▶ **Exercise instructions**
Copy out the complete listing, word for word.

▶ **Collected material**
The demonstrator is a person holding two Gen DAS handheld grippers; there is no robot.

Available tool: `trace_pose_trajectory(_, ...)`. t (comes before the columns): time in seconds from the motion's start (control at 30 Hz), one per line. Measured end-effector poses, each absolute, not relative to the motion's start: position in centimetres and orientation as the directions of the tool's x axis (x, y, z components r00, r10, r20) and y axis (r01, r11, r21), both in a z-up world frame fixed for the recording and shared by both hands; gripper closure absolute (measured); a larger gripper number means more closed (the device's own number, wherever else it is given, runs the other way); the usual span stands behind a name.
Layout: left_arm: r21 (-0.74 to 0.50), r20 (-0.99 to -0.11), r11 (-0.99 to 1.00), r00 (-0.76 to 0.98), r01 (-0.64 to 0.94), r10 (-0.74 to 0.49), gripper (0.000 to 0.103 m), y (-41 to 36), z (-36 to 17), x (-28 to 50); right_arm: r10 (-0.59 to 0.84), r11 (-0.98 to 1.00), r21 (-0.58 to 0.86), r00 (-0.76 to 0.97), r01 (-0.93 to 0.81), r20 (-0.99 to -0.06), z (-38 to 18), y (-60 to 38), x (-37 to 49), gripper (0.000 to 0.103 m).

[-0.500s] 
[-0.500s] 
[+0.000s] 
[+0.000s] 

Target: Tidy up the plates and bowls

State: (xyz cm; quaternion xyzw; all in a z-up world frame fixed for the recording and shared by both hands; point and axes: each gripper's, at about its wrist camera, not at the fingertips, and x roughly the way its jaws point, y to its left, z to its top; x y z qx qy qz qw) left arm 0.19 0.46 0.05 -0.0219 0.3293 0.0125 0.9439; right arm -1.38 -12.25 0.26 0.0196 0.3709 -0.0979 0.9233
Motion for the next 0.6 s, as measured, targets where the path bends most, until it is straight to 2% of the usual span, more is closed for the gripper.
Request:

▶ **Task response**
The demonstrator is a person holding two Gen DAS handheld grippers; there is no robot.

Available tool: `trace_pose_trajectory(_, ...)`. t (comes before the columns): time in seconds from the motion's start (control at 30 Hz), one per line. Measured end-effector poses, each absolute, not relative to the motion's start: position in centimetres and orientation as the directions of the tool's x axis (x, y, z components r00, r10, r20) and y axis (r01, r11, r21), both in a z-up world frame fixed for the recording and shared by both hands; gripper closure absolute (measured); a larger gripper number means more closed (the device's own number, wherever else it is given, runs the other way); the usual span stands behind a name.
Layout: left_arm: r21 (-0.74 to 0.50), r20 (-0.99 to -0.11), r11 (-0.99 to 1.00), r00 (-0.76 to 0.98), r01 (-0.64 to 0.94), r10 (-0.74 to 0.49), gripper (0.000 to 0.103 m), y (-41 to 36), z (-36 to 17), x (-28 to 50); right_arm: r10 (-0.59 to 0.84), r11 (-0.98 to 1.00), r21 (-0.58 to 0.86), r00 (-0.76 to 0.97), r01 (-0.93 to 0.81), r20 (-0.99 to -0.06), z (-38 to 18), y (-60 to 38), x (-37 to 49), gripper (0.000 to 0.103 m).

[-0.500s] 
[-0.500s] 
[+0.000s] 
[+0.000s] 

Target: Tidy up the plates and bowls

State: (xyz cm; quaternion xyzw; all in a z-up world frame fixed for the recording and shared by both hands; point and axes: each gripper's, at about its wrist camera, not at the fingertips, and x roughly the way its jaws point, y to its left, z to its top; x y z qx qy qz qw) left arm 0.19 0.46 0.05 -0.0219 0.3293 0.0125 0.9439; right arm -1.38 -12.25 0.26 0.0196 0.3709 -0.0979 0.9233
Motion for the next 0.6 s, as measured, targets where the path bends most, until it is straight to 2% of the usual span, more is closed for the gripper.
Request:

The response to the exercise is now complete.